== Segment start ==
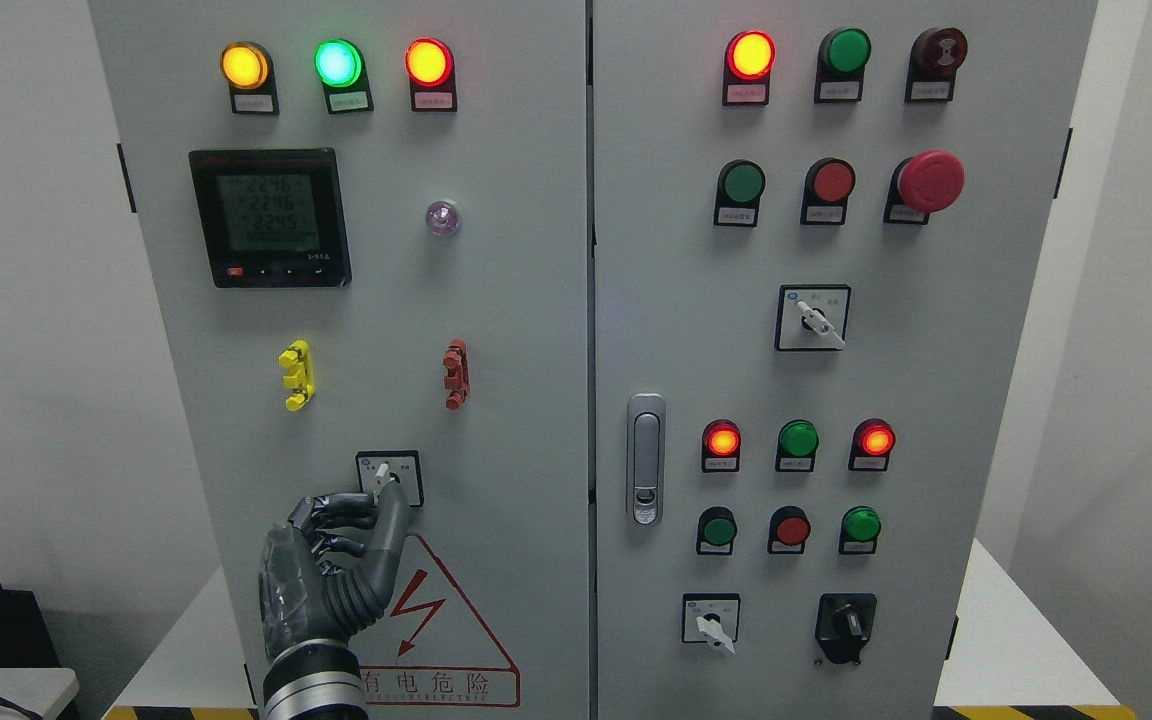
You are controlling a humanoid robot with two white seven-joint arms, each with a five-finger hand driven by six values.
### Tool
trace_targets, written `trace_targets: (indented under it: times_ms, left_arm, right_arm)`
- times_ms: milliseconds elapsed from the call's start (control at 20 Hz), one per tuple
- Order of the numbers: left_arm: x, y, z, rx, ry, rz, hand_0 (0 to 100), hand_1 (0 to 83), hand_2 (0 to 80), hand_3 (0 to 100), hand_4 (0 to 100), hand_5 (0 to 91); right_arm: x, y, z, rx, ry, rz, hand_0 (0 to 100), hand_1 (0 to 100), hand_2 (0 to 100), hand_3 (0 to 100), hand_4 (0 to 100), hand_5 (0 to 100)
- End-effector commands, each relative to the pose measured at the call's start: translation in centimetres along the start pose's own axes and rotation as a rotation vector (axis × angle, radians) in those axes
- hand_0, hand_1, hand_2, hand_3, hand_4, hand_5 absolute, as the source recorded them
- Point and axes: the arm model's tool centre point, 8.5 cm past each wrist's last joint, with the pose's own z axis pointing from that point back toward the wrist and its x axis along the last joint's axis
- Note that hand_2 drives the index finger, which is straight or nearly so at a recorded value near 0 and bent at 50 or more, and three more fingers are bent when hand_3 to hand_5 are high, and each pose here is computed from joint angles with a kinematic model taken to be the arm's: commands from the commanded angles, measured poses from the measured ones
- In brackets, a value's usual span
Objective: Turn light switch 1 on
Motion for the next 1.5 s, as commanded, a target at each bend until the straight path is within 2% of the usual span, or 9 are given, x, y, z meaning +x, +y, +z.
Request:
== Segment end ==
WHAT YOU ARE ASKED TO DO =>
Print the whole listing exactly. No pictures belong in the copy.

SOLUTION FOR THIS PROBLEM =>
You are controlling a humanoid robot with two white seven-joint arms, each with a five-finger hand driven by six values.
### Tool
trace_targets, written `trace_targets: (indented under it: times_ms, left_arm, right_arm)`
- times_ms: milliseconds elapsed from the call's start (control at 20 Hz), one per tuple
- Order of the numbers: left_arm: x, y, z, rx, ry, rz, hand_0 (0 to 100), hand_1 (0 to 83), hand_2 (0 to 80), hand_3 (0 to 100), hand_4 (0 to 100), hand_5 (0 to 91); right_arm: x, y, z, rx, ry, rz, hand_0 (0 to 100), hand_1 (0 to 100), hand_2 (0 to 100), hand_3 (0 to 100), hand_4 (0 to 100), hand_5 (0 to 100)
- End-effector commands, each relative to the pose measured at the call's start: translation in centimetres along the start pose's own axes and rotation as a rotation vector (axis × angle, radians) in those axes
- hand_0, hand_1, hand_2, hand_3, hand_4, hand_5 absolute, as the source recorded them
- Point and axes: the arm model's tool centre point, 8.5 cm past each wrist's last joint, with the pose's own z axis pointing from that point back toward the wrist and its x axis along the last joint's axis
- Note that hand_2 drives the index finger, which is straight or nearly so at a recorded value near 0 and bent at 50 or more, and three more fingers are bent when hand_3 to hand_5 are high, and each pose here is computed from joint angles with a kinematic model taken to be the arm's: commands from the commanded angles, measured poses from the measured ones
- In brackets, a value's usual span
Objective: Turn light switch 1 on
Motion for the next 1.5 s, as commanded, a target at each bend until the straight path is within 2% of the usual span, or 9 are given, x, y, z meaning +x, +y, +z.
Request:

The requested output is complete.